Sunset Boulevard (Wilder, 1950)
Like Mildred Pearce, this is a noir-hybrid, with a Hollywood behind-the-scenes plot mashed up with the noir-ish protagonist, who is the source of one of the top three or four voice-over narrations in film history. (See Goodfellas above.) William Holden plays a down-on-his-luck screenwriter who, avoiding repo men, turns into the driveway of possibly insane silent film star Norma
Desmond, played by actual silent film star Gloria Swanson. Bad stuff ensues, including a monkey funeral and cameos by a number of silent film stars and directors. Director Billy Wilder also gave us Double Indemnity and a half-dozen other classics.

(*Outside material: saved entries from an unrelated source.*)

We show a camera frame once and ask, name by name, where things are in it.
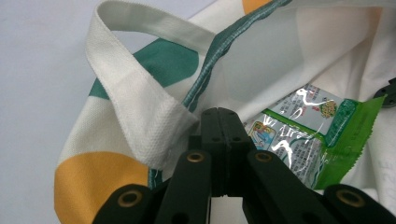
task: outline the canvas strap
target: canvas strap
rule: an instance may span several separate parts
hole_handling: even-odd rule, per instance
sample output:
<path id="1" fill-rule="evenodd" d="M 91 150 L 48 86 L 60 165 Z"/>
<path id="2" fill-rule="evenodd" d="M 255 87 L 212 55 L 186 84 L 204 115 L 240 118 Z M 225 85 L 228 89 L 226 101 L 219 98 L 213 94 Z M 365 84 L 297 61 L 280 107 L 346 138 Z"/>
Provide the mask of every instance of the canvas strap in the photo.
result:
<path id="1" fill-rule="evenodd" d="M 178 144 L 197 118 L 163 89 L 112 31 L 156 35 L 204 55 L 214 34 L 136 3 L 105 1 L 93 14 L 87 58 L 114 106 L 133 156 L 161 169 L 169 148 Z"/>

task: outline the fabric
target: fabric
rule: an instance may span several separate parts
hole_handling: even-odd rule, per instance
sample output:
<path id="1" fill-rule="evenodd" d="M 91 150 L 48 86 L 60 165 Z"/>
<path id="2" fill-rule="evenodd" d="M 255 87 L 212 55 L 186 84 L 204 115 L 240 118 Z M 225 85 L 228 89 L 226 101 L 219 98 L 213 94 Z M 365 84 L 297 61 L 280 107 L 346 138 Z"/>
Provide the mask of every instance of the fabric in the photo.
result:
<path id="1" fill-rule="evenodd" d="M 55 174 L 59 219 L 92 222 L 115 189 L 155 188 L 170 177 L 210 107 L 246 120 L 306 83 L 342 98 L 371 98 L 395 76 L 395 7 L 396 1 L 219 0 L 191 23 L 138 4 L 102 3 L 87 38 L 98 79 Z M 111 31 L 161 39 L 132 56 Z M 376 189 L 396 214 L 394 120 L 392 110 L 379 114 L 343 182 Z"/>

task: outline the green snack package
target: green snack package
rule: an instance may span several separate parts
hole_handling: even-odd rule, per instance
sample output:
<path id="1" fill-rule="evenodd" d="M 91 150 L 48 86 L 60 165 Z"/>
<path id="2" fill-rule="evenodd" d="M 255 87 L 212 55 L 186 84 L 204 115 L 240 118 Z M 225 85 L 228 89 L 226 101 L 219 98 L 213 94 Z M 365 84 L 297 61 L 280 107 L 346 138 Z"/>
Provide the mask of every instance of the green snack package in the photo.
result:
<path id="1" fill-rule="evenodd" d="M 361 103 L 307 84 L 244 125 L 258 150 L 274 152 L 307 187 L 324 189 L 361 155 L 383 100 Z"/>

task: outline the screw hole
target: screw hole
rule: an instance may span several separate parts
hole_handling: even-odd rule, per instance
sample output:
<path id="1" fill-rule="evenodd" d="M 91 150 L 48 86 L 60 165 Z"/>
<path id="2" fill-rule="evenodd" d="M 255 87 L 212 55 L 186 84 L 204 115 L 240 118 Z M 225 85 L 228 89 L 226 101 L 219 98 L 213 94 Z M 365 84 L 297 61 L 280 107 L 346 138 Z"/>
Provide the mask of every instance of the screw hole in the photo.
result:
<path id="1" fill-rule="evenodd" d="M 136 199 L 136 194 L 127 194 L 123 197 L 125 203 L 133 203 L 134 201 L 136 201 Z"/>
<path id="2" fill-rule="evenodd" d="M 189 221 L 189 216 L 185 213 L 176 213 L 172 216 L 172 224 L 187 224 Z"/>

Mulholland Drive (Lynch, 2001)
Watch this in the same week as Sunset Boulevard, to which it alludes liberally. Along with Sunset Boulevard, Altman’s The Player, Singin’ in the Rain, and Sherlock Jr., this is in the pantheon of great movies-about-movies. Count the ways in which this movie messes with your expectations about what a movie should do.
Short Cuts (Altman, 1993)
Most people would say M*A*S*H is the indispensible Altman film, but I find this rambling, tragicomic look at life on the middle- to lower-middle-class margins in southern California imperishable. Based on the short stories of Raymond Carver, the film has a set of very loosely linked characters go through life-altering experiences, all expressed in a ruthlessly realistic way. (P.T. Anderson would riff on this, dispensing with the realism, and any hint of subtlety, a couple years later in Magnolia). A huge cast of great actors includes Tim Robbins, Tom Waits, Lily Tomlin, Julianne Moore, Robert Downey Jr. Another dark film set in sunny California (see Vertigo, Chinatown).
Fargo (Coen Bros, 1996)
Seriously, I don’t have to say anything about this, right? Every time I watch it, I’m sorry when it’s over.

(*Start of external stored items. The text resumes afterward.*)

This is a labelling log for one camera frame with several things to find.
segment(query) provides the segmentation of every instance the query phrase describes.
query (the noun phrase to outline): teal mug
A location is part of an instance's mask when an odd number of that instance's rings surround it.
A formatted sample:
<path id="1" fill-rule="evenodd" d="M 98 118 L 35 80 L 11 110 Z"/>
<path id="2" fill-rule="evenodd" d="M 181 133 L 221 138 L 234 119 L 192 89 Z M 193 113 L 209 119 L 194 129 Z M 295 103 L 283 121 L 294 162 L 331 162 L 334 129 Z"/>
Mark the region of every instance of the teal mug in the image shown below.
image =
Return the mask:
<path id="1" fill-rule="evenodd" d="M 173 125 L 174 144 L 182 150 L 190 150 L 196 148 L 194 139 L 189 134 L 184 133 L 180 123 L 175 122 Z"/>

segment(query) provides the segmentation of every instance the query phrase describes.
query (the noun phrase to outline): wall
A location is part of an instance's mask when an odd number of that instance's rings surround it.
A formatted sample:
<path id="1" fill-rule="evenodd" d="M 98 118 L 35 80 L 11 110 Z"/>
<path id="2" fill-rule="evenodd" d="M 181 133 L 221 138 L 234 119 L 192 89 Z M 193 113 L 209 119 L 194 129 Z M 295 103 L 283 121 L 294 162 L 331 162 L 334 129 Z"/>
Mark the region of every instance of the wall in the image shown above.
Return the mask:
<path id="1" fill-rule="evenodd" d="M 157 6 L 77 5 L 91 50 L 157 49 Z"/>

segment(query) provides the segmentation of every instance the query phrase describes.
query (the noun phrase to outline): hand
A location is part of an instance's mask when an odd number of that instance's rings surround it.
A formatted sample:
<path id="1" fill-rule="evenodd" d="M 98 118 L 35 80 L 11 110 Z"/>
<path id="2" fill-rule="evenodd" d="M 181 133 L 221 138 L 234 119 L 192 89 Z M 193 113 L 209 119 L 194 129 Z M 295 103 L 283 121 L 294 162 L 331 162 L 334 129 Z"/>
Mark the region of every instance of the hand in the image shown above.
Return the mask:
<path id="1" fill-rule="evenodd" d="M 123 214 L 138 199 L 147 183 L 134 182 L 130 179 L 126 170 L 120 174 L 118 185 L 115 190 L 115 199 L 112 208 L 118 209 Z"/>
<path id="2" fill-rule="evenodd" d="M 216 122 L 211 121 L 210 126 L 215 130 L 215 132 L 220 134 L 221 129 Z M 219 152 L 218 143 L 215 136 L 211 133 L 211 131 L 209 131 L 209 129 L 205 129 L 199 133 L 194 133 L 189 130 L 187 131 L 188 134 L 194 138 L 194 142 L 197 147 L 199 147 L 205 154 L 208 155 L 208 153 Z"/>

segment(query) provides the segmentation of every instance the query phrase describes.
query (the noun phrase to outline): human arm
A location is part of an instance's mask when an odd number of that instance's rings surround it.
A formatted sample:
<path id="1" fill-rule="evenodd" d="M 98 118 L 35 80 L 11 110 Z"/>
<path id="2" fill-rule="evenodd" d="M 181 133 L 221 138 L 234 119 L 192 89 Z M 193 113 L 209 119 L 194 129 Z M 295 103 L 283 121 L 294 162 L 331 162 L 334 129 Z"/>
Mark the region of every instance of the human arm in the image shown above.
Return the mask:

Bad Day at Black Rock (Sturges, 1955)
A contemporary western and a bracing anti-racist film. Spencer Tracy plays the U.S. government official who has shown up in Black Rock, a tiny town on the remote western plains, to deliver a purple heart to the father of a Japanese-American soldier who fought in World War II. He finds out that something very, very bad happened in Black Rock. Will he get out alive?
His Girl Friday (Hawks, 1940)
A screwball comedy with a strong heroine and more wisecracks-per-minute than you can keep up with, which makes this suitable for multiple viewings. “Hi Mildred, how’s advice for the lovelorn?” “Fine, my cat had kittens again.” “It’s her own fault.”
Children of Men (Cuaron, 2006)
Very skilled realist film-making in a lacerating diagnosis of the imminent environmental crisis and its connections to global inequality. Very fresh and surprising.
Pan’s Labyrinth (Del Toro, 2006)
Along with Children of Men, this film heralded new cinematic ways of being profoundly and effectively political without being preachy. I’ve never felt as invested in the fortunes of a protagonist as I did in the just-pre-adolescent girl at the center of this film. Stunningly inventive.